[[ Material to process, beginning ]]

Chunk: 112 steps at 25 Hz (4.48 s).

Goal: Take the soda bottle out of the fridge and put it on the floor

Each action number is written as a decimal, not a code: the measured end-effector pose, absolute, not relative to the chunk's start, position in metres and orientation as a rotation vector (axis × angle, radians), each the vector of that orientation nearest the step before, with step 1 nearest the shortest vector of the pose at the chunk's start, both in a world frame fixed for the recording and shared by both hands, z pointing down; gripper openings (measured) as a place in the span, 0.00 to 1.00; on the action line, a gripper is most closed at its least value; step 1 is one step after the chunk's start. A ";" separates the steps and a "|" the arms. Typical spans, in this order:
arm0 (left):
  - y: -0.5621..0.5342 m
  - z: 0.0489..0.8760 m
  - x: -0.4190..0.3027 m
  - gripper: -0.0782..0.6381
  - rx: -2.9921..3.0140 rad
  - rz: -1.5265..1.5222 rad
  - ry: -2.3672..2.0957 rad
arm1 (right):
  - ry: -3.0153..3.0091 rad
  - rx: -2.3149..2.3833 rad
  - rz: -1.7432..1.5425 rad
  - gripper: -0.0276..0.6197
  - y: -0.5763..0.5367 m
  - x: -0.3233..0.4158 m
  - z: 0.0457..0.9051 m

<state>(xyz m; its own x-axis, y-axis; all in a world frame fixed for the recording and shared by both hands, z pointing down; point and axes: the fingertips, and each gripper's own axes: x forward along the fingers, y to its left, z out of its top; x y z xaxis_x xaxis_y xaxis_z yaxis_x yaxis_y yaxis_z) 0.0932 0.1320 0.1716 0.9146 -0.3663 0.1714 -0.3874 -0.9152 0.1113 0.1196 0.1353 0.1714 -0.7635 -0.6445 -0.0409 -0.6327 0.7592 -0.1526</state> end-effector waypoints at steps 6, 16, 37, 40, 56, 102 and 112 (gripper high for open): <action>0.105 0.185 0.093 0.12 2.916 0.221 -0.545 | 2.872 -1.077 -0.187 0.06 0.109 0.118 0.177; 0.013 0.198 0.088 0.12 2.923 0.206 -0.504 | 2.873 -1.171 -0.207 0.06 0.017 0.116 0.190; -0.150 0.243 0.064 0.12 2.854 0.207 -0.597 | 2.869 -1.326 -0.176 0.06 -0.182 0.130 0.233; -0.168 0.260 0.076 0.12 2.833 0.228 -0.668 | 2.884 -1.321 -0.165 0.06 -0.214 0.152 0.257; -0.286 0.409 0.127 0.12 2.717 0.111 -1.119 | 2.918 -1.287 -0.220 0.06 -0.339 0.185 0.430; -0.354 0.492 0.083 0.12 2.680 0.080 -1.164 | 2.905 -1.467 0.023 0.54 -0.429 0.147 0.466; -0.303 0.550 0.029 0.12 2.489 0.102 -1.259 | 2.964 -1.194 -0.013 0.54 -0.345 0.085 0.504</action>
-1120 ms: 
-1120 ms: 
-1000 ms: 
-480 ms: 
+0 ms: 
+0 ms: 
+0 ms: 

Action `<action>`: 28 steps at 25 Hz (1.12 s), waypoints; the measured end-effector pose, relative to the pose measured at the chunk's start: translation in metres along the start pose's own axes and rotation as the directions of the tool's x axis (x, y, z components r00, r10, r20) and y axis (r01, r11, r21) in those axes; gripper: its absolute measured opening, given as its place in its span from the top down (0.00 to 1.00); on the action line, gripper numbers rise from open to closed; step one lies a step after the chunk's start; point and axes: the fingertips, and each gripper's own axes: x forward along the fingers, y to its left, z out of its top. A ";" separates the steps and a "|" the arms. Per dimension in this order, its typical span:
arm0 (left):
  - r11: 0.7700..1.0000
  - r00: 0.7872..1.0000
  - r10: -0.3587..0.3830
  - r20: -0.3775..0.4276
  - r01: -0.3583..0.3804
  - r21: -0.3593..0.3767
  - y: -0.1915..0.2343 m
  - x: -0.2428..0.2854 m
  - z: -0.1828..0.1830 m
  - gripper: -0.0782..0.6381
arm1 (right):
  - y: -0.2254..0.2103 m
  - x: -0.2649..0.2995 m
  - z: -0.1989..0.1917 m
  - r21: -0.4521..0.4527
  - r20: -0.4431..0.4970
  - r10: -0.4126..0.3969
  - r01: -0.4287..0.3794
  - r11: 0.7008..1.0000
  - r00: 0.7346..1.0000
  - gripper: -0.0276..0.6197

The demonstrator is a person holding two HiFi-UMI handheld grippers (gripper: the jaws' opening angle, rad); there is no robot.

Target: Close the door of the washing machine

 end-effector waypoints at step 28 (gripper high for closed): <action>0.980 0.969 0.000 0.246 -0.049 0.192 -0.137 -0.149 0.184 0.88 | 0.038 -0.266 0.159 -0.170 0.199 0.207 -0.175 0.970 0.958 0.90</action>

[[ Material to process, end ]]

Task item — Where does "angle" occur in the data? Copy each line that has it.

Result —
Each action number is written as a decimal, not a code: the measured end-effector pose, absolute, not relative to the chunk's start, position in metres and orientation as a rotation vector (axis × angle, radians), each the vector of that orientation nearest the step before, with step 1 nearest the shortest vector of the pose at the chunk's start, both in a world frame fixed for the recording and shared by both hands, z pointing down; gripper openings (measured) as a place in the span, 0.00 to 1.00; on the action line, a gripper is most closed at its least value; step 1 is one step after the chunk's start. A ";" separates the steps and a "|" the arms. Typical spans, in this order:
The demonstrator is a person holding two HiFi-UMI handheld grippers (gripper: the jaws' opening angle, rad); there is no robot.

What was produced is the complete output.